▶ **Task prompt**:
Every line with "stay" in it should be copied from the data.

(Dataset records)
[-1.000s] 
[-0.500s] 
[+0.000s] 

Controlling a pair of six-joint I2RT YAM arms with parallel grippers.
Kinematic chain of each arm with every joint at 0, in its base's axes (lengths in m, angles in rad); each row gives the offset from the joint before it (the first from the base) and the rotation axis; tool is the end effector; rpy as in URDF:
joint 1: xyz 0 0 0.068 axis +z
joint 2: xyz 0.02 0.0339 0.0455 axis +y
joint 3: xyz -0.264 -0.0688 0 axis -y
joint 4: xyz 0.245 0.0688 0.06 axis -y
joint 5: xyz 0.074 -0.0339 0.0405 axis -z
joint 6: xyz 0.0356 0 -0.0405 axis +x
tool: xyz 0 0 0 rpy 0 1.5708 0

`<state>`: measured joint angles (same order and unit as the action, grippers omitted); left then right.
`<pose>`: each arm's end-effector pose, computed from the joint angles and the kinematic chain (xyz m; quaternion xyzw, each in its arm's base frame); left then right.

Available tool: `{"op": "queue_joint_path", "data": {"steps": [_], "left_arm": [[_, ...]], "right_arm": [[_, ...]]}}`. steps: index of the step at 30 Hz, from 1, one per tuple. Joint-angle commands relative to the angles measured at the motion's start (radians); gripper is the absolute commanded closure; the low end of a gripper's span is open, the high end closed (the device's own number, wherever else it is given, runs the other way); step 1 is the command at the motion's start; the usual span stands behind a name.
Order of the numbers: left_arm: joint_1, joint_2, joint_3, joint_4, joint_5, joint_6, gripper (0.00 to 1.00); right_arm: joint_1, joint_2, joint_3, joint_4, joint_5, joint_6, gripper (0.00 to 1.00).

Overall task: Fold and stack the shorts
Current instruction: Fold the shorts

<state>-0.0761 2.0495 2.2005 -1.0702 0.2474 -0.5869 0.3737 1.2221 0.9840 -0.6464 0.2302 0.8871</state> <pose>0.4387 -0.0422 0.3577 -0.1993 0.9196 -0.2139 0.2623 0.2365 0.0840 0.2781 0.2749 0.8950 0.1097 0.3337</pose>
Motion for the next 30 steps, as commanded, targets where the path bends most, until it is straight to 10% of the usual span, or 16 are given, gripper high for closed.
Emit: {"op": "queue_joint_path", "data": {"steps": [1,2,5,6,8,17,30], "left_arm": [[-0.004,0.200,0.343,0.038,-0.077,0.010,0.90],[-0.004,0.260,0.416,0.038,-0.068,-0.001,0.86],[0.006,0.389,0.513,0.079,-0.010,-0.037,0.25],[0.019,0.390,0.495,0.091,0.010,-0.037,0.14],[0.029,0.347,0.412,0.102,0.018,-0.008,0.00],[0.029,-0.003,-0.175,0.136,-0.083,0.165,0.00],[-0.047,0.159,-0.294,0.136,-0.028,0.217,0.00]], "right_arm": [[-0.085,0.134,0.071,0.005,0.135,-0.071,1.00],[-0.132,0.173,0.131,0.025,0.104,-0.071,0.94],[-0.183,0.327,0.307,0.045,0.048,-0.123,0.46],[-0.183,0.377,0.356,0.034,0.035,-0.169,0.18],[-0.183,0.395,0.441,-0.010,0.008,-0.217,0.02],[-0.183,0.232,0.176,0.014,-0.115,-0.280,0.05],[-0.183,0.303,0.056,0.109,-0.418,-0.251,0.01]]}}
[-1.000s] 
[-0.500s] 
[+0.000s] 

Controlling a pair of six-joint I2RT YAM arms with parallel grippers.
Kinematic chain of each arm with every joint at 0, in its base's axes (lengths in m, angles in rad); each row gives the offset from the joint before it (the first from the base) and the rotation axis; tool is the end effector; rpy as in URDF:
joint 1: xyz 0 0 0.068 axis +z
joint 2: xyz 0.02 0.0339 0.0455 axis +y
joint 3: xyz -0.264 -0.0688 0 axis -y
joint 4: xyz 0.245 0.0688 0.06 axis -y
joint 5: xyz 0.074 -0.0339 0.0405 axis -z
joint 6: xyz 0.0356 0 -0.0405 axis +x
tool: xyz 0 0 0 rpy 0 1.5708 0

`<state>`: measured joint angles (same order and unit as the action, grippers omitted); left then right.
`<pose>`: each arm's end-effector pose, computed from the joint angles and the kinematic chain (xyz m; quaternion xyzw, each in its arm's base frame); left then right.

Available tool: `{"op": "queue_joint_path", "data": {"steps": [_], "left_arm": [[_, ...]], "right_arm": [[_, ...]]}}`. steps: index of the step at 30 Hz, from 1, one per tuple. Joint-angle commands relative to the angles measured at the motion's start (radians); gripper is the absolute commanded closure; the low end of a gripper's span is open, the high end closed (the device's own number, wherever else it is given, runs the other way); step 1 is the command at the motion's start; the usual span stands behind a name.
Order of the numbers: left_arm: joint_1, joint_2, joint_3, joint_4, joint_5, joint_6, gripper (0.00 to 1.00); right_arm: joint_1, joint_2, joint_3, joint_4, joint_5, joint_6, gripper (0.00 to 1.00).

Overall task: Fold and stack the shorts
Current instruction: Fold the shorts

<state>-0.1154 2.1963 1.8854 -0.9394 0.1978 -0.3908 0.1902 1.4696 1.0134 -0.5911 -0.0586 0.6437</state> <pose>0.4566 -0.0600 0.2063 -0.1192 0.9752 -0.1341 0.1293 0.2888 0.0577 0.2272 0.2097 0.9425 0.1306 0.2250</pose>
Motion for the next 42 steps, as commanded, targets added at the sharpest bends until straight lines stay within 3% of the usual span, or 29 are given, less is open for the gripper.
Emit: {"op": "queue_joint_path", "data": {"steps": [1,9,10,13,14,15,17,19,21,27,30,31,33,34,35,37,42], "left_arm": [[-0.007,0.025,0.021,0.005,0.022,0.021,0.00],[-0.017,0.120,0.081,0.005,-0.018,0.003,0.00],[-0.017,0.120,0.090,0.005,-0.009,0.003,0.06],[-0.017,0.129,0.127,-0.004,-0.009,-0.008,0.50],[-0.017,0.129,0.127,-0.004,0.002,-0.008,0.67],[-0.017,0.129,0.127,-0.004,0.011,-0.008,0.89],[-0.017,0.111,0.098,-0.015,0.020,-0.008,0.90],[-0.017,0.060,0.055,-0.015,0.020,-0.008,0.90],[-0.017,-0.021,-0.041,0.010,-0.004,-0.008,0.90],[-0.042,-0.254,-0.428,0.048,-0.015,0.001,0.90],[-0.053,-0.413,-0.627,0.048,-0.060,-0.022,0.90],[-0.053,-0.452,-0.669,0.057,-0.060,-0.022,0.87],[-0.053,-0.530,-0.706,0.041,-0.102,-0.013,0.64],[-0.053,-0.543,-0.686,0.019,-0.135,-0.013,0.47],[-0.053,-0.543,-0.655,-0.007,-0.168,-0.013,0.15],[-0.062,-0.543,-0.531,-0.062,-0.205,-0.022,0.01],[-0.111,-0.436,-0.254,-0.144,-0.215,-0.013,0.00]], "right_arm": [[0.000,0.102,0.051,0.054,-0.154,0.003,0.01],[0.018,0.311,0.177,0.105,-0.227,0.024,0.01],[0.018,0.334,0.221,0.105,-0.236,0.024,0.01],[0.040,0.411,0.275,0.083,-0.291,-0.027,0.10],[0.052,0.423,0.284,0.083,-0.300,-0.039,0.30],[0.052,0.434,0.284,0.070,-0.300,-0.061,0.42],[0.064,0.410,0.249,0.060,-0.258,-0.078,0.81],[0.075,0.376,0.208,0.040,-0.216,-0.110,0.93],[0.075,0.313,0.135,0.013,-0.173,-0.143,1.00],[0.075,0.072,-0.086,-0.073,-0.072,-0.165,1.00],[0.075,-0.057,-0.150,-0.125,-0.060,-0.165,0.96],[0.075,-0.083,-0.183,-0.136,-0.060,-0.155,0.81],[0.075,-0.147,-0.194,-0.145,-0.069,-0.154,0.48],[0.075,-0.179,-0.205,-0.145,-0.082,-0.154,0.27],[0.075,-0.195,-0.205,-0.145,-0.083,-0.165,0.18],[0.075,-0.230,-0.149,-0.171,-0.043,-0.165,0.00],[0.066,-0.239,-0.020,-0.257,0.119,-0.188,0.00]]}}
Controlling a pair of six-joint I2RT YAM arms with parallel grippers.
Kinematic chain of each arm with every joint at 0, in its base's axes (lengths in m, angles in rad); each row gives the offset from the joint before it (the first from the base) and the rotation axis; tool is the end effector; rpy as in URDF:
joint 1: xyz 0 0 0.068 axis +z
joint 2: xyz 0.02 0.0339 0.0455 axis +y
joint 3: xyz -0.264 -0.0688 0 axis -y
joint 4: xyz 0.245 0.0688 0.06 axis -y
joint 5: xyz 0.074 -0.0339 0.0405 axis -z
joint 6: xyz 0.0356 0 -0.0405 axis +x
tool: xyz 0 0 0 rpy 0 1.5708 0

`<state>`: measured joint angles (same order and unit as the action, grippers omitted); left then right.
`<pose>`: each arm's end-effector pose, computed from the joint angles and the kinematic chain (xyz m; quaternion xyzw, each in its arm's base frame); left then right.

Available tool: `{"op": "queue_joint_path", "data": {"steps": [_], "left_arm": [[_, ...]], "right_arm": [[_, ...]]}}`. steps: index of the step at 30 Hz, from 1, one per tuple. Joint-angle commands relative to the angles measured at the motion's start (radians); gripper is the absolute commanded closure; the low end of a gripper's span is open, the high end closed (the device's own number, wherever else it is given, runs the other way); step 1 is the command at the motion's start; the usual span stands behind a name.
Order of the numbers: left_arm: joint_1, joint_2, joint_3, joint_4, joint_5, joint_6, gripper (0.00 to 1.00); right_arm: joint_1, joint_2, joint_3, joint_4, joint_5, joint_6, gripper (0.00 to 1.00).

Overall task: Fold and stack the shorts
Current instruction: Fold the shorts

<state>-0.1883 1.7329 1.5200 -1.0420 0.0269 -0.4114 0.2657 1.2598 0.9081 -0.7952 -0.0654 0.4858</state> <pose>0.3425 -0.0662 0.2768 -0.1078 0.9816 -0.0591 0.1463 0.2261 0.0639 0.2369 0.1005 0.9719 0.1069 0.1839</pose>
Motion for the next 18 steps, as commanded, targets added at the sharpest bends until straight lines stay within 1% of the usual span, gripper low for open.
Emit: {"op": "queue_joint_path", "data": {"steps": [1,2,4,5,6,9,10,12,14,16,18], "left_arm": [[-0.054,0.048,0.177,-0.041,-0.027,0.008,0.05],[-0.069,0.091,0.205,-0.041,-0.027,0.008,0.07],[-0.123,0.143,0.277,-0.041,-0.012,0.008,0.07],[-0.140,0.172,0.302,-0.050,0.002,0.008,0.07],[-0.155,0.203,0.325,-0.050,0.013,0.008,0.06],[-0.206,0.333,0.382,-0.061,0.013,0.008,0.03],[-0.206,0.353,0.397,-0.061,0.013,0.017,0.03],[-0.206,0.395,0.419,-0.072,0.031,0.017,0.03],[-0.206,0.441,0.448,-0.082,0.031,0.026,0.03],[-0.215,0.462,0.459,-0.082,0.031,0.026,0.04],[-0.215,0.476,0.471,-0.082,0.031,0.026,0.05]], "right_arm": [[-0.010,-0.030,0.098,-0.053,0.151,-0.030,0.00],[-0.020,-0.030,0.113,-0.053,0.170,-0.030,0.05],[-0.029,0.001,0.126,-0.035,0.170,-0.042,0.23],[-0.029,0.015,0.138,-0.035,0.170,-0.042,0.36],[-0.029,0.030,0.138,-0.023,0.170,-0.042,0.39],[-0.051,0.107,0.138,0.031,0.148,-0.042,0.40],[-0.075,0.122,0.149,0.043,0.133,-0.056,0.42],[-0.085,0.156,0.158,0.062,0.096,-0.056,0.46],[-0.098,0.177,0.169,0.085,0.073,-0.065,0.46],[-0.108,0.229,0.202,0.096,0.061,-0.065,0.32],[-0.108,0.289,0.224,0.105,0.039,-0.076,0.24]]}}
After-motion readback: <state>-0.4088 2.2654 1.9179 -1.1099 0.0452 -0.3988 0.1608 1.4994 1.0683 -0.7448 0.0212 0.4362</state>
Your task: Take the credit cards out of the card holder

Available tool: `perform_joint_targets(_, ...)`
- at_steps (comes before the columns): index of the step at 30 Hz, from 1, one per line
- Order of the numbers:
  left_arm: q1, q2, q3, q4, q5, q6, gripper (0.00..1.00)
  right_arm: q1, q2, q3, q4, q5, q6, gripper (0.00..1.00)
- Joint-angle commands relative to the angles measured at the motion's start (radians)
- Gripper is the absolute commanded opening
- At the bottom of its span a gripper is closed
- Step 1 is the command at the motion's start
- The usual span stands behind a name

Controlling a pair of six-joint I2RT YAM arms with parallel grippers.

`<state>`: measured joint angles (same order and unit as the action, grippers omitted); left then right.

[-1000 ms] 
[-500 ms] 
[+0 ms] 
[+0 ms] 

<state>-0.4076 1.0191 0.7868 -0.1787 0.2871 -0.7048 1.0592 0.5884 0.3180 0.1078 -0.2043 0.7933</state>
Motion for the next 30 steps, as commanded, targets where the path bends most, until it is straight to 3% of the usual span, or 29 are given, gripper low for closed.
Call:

▶ **Output**:
Motion for the next 42 steps, as commanded, targets added at the sharpest bends until straight lines stay within 3% of the usual span, or 29 are given, less is open for the gripper.
Motion for the next 18 steps, as commanded, targets added at the sharpest bends until straight lines stay within 1% of the usual span, gripper low for open.

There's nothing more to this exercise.